Lecture 5 - Turing Machine¶
Turing Machine¶
A Turing machine is a mathematical model of computation that defines an abstract machine. It was invented by Alan Turing in 1936. A Turing machine can simulate the logic of any computer algorithm, and is therefore the theoretical foundation of all modern computers.
A Turing machine is a 5-tuple \((K, \Sigma, \delta, s, H)\), where:
- \(K\) is a finite set of states.
- \(\Sigma\) is a finite set of symbols.
- s \(\in\) \(K\) is the start state.
- \(H\) \(\in\) \(K\) is the halt state.
- \(\delta\) is the transition function, which maps \((K - H)(\text{current state}) \times \Sigma\) to \(K (\text{next state})\times (\Sigma(\text{write})\cup\{L,R\}(\text{moving}))\).

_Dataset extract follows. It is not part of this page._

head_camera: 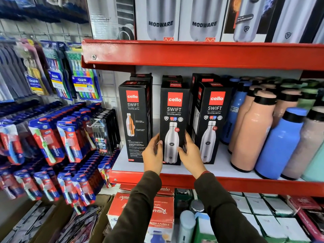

The transition function \(\delta\) satisfies the following properties:
- \(\forall q \in K - H, \delta(q,\triangleright) = (p,L)\) for some \(p \in K\).
- \(\forall q \in K - H, \forall a \in \Sigma, if\ \delta(q,a) = (p,b)\), then \(|b| \neq 0\). -- Do something.
leftend \(\triangleright\) is a special symbol that is used to indicate the left end of the tape.
blank symbol \(\cup\) is a special symbol that is used to indicate the blank symbol.
configuration¶
A configuration of a Turing machine is a member of
- \(\Sigma - \{\triangleright,\cup\}\) is the last symbol that is not \(\cup\)
- {e} represents the following all symbols are \(\cup\).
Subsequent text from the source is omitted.